Constant Taiwanese Opposition to Japan Contaminated Food Imports

Keelung city council member Lu Mei-ling appeared with zombie makeup applied to her face
Keelung councilwoman paints face like zombie to protest ‘radioactive’ Japanese food Wearing makeup to appear like a zombie covered in radiation burns, Keelung councilwoman protests lifting of ban on imported Japanese food
At a city council budget review meeting in Keelung City on Thursday, council member Lu Mei-ling appeared with zombie makeup applied to her face to dramatize her concerns about the proposal to allow the import of food from radiation-affected areas of Japan.
Lu claimed if she ate radioactive food products for three months, her skin would start to look like the zombie makeup on her face and her bone marrow would contain large amounts of radiation, with no way to expel it from her body. She also questioned the health bureau for not having plans on educating the public about protecting themselves from this danger.
Lu said just thinking about a nuclear disaster makes her loose sleep at night, “I’m really afraid, just thinking about it makes me tremble, this isn’t serious?”
A group of 19 Keelung City Council members from across the political spectrum held a press conference at noon. Lead by Council Speaker Sung Wei-li (宋瑋莉), the councilors shouted “don’t eat or buy” and “no nukes, protect Taiwan.” Meanwhile 20 members of the council signed a joint statement asking Keelung Mayor Lin Yu-chang (林右昌) to “add a ban on the importation of foods from radiation-affected prefectures of Japan to The Keelung City Food Safety Regulations.”
Three nuclear reactors at the Fukushima Daiichi Nuclear Power Plant in March 2011 suffered meltdowns after sustaining damage from a magnitute 9.0 earthquake and flooding by a subsequent 13-to-15-meter tsunami. Four of the plant’s six reactors released radiation into the atmosphere and ocean, prompting many countries around the world, including Taiwan, to ban imports of food products from the Japanese prefectures of Fukushima, Ibaraki, Tochigi, Gunma and Chiba, for fear of radioactive contamination.
Taiwan’s government is now considering lifting the ban on food imports from four prefectures, and though Fukushima has been excluded from this list, the measure is still facing stiff opposition with protesters paralyzing 10 public hearings held by the Cabinet over the weekend on the issue.

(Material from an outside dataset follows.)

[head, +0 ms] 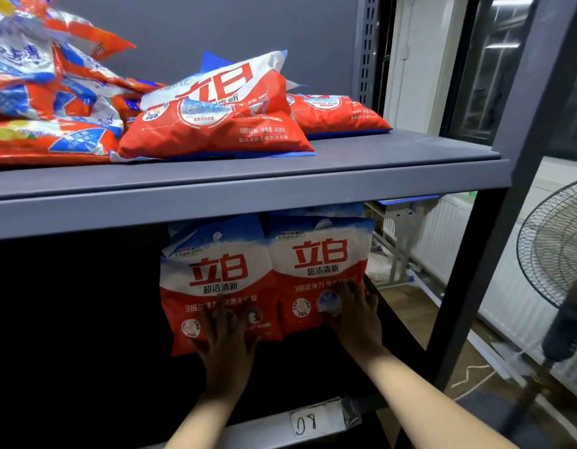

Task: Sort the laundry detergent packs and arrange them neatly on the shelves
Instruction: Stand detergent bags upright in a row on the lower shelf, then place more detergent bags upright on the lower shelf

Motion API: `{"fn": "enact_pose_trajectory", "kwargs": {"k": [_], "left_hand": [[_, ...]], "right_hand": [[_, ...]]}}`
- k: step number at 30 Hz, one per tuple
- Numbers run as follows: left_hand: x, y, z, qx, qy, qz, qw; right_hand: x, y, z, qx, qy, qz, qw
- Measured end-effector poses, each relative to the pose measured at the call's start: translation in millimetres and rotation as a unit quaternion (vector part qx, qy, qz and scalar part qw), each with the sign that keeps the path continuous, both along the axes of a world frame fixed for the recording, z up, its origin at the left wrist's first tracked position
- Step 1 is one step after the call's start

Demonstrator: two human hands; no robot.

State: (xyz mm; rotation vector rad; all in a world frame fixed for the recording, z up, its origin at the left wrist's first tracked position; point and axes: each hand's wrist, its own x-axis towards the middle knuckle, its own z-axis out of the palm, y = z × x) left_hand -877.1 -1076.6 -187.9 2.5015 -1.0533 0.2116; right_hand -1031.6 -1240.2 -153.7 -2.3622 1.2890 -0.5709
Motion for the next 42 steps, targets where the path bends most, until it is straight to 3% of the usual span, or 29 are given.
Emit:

The Cabinet is mulling a gradual lifting of the ban in two phases. The first phase would keep the ban on Fukushima, while lifting the ban on Ibaraki, Tochigi, Gunma and Chiba prefectures on the condition of batch-by-batch inspection and the exclusion of high-risk products, such as baby milk powder, drinking water, and tea products. A yet-to-be-announced second phase could take place six months later.
An analysis by Colorado State University showed that after taking 900,000 samples of food produced in Fukushima over the course of three years, found that radiation levels in the vast majority of the samples were below Japan’s limits, the strictest in the world. As for the safety seafood, a study released by the National Academy of Sciences in February 2016 said “the overall contamination risk for aquatic food items is very low” and has steadily decreased since the reactor meltdowns in 2011.
Many Japanese organizations have been pressing President Tsai Ying-wen to lift the ban on food products since she took office in May. Taiwan and China are reportedly the only countries still banning food from the five Japanese prefectures surrounding the Fukushima Dai-ichi nuclear power plant.